Second, these new and increasingly specialized requirements primarily benefit a specific class of open source users—large enterprises. That isn't necessarily a bad thing—big enterprises are essential in many ways, and indeed, the risks to them deserve to be taken seriously.
But in a world where hundreds of billions of dollars in enterprise value have been created by open source, and where small educational/hobby projects (and even many small companies) don't really benefit from these new unfunded mandates, developers will likely focus on other things, since few of them got into open source primarily to benefit the Fortune 500.

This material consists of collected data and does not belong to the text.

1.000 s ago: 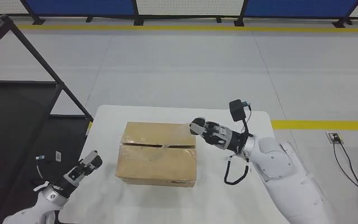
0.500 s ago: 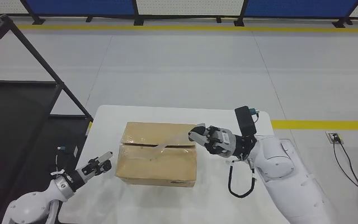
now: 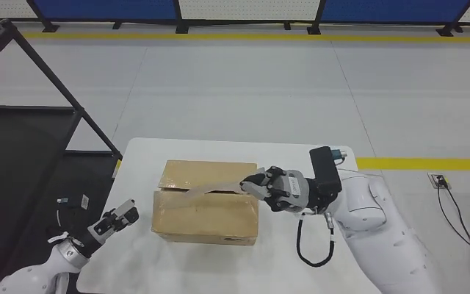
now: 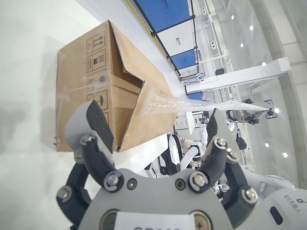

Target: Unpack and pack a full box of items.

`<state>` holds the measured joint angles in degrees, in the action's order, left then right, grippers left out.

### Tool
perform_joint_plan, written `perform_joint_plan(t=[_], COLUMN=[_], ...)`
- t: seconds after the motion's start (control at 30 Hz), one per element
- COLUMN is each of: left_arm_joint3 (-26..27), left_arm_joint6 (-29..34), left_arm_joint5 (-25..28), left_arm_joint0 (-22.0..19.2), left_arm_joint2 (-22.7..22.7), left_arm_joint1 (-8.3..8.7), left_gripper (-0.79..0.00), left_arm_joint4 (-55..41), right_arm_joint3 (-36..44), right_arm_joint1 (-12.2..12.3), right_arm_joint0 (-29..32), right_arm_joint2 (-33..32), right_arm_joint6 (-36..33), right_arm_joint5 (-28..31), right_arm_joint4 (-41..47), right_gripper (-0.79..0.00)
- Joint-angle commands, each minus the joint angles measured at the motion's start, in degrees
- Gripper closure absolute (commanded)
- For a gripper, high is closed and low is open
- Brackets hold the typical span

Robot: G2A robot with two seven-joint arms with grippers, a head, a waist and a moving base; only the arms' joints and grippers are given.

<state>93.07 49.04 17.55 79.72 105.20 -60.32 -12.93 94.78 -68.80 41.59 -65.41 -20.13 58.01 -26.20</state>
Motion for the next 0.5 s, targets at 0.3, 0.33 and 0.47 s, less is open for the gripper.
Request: perform_joint_plan(t=[0.3, 0.33, 0.47], left_arm_joint3=[1.58, 1.84, 2.95], left_arm_joint6=[0.30, 0.23, 0.49], left_arm_joint5=[4.05, 4.30, 5.21], left_arm_joint0=[0.99, 1.18, 2.05], left_arm_joint2=[-0.41, -0.37, 0.00], left_arm_joint1=[0.22, 0.23, 0.35], left_gripper=[-0.785, -0.785, -0.785], left_arm_joint4=[-2.56, -2.97, -3.85], right_arm_joint3=[2.98, 3.42, 4.15], right_arm_joint1=[-0.07, -0.05, 0.09], right_arm_joint0=[-3.87, -4.02, -4.99], right_arm_joint2=[3.92, 4.23, 5.10], right_arm_joint6=[18.62, 19.98, 23.24], right_arm_joint5=[-0.01, -0.01, -0.01], right_arm_joint4=[-15.23, -16.17, -18.31], right_gripper=[0.000, 0.000, 0.000])
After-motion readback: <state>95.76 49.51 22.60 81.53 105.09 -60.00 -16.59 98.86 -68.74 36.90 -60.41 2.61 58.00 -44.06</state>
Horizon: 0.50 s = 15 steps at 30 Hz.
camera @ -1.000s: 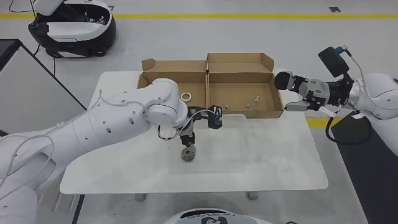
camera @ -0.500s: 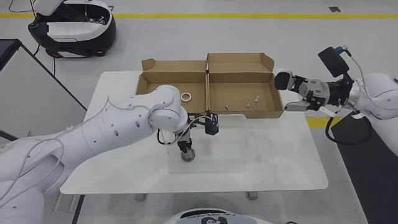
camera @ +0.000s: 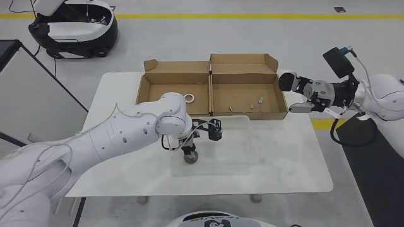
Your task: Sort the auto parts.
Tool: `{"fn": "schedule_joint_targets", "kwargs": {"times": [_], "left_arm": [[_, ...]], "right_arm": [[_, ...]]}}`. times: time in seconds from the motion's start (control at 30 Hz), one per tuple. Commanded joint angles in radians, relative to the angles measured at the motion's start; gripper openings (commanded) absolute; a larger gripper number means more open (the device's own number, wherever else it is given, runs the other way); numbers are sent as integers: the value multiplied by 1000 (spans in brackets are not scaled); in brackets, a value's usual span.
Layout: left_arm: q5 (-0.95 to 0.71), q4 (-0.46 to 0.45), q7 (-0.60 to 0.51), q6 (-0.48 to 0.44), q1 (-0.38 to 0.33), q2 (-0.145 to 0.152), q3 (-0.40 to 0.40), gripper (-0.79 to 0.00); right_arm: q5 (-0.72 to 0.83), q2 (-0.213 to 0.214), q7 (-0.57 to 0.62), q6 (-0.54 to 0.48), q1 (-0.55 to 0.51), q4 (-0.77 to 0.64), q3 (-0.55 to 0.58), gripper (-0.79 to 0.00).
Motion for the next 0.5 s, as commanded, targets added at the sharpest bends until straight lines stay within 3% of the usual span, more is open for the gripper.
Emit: {"fn": "schedule_joint_targets", "kwargs": {"times": [0.0, 0.3, 0.47], "left_arm": [[4, 3, 3, -2, 7, -3, 0, -308], [42, 4, -7, 7, 45, -10, 0, -391], [56, 1, -18, 17, 55, -12, 0, -385]], "right_arm": [[0, 0, 0, 0, 0, 0, 0, 0], [0, 0, 0, 0, 0, 0, 0, 0], [0, 0, 0, 0, 0, 0, 0, 0]]}}
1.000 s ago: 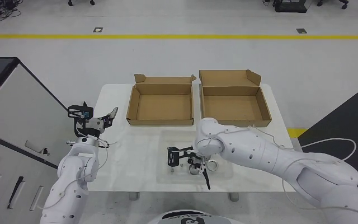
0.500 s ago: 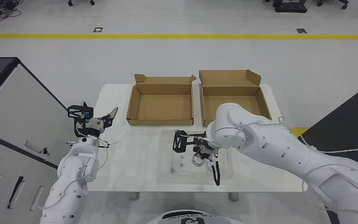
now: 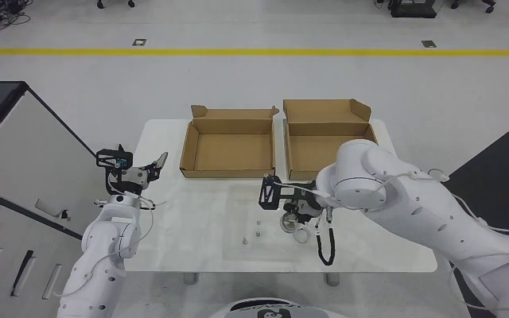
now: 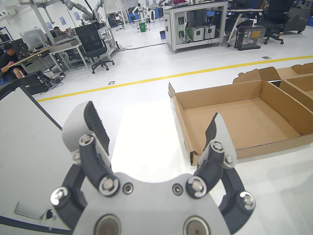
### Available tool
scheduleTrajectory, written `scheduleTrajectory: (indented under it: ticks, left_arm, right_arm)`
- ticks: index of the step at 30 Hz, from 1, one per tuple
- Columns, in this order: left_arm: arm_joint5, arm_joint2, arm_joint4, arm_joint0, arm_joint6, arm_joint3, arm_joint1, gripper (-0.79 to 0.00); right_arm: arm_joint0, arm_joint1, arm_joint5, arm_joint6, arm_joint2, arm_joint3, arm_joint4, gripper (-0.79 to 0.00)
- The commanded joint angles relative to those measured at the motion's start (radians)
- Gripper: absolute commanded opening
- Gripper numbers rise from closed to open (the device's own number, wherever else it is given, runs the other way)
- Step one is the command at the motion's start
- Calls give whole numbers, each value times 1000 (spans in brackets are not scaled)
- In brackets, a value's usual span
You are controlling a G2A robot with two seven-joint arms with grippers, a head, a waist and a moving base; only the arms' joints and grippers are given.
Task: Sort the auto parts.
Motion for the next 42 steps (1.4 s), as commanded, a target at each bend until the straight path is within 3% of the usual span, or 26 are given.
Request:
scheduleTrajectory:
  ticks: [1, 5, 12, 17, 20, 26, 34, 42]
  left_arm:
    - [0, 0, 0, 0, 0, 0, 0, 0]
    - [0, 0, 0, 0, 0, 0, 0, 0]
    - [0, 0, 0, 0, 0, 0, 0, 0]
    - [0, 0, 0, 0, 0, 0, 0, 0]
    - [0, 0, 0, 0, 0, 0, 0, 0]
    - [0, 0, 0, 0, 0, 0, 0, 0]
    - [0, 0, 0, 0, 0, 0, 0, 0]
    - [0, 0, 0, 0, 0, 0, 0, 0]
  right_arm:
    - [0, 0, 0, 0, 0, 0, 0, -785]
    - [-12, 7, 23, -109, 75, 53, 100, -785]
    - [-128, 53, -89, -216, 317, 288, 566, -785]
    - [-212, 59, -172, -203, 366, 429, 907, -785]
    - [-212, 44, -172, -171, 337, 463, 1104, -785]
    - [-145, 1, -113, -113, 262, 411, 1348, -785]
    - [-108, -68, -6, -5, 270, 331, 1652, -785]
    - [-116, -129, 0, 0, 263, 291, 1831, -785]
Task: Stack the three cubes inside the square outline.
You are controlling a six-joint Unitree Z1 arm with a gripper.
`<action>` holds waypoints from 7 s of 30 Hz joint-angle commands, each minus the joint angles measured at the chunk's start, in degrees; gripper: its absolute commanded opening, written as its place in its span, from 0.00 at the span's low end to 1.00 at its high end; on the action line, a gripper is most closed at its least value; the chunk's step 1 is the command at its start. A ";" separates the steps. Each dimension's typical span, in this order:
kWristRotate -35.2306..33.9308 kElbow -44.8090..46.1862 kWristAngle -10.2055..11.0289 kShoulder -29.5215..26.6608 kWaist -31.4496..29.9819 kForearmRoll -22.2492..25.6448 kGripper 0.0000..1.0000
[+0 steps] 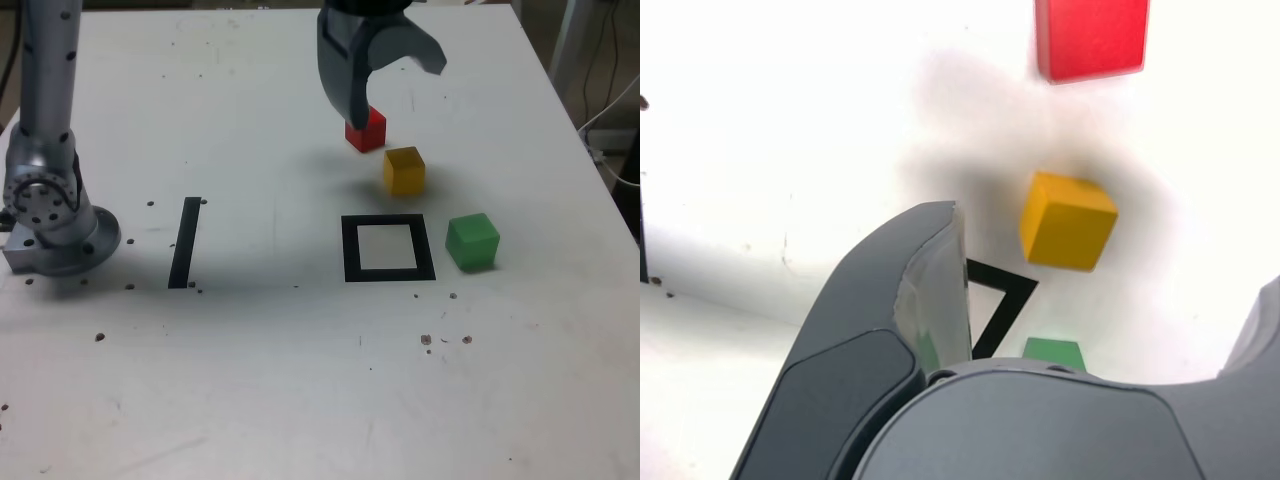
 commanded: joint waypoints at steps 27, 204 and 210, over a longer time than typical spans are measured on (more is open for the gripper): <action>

In other words, many open source developers enjoy building things that benefit themselves and their friends and are even willing to give up nights and weekends for that. If meeting these new requirements mostly benefits faceless corporations, we may need to find other carrots to encourage developers to create and maintain new open source projects.
Why "unfunded mandate?"
In U.S. politics, an "unfunded mandate" occurs when a government requires someone else (usually a lower-level government) to do new work while not funding the new work.
Sometimes, unfunded mandates can be good—many times, they are used to create equity and justice programs, for example, that local governments really should be doing as a matter of course. Arguably, many security initiatives fall into this category—burdensome, yes, but necessary for all of us to use the internet effectively.
But other times, they just create work for small entities that are already overwhelmed juggling the responsibilities of modern governance. If that sounds familiar to open source developers, no surprise—they're already burnt out, and this is creating more work without creating more time or money.
Aligning incentives—by paying the maintainers
We were pleased to see Google call this issue out in a recent filing on SBOMs with the National Telecommunications and Information Administration (NTIA).
"Unfortunately, much of the burden of maintaining our digital infrastructure falls on the backs of unpaid, volunteer contributors. The NTIA should carefully evaluate ways to fund and assist these communities as they work with industry to comply with new regulations."
Tidelift's filling to the same NTIA call for comments made similar points about money, scale, and reliability. In response, in its own summary, the NTIA acknowledged that "funding sources" are a challenge and also said:
"Further research is necessary to understand the optimal … incentives for sharing, protecting, and using SBOM data."
Given the dynamic of increasing professionalization—or to put it more bluntly, increasing work—that I've described above, it is refreshing to see an acknowledgment from significant industry players that developer incentives should be considered as we move into the next era of open source. We, as an industry, must figure out how to address this together, or we'll both fail to reach our goals and burn out developers—the worst of all worlds.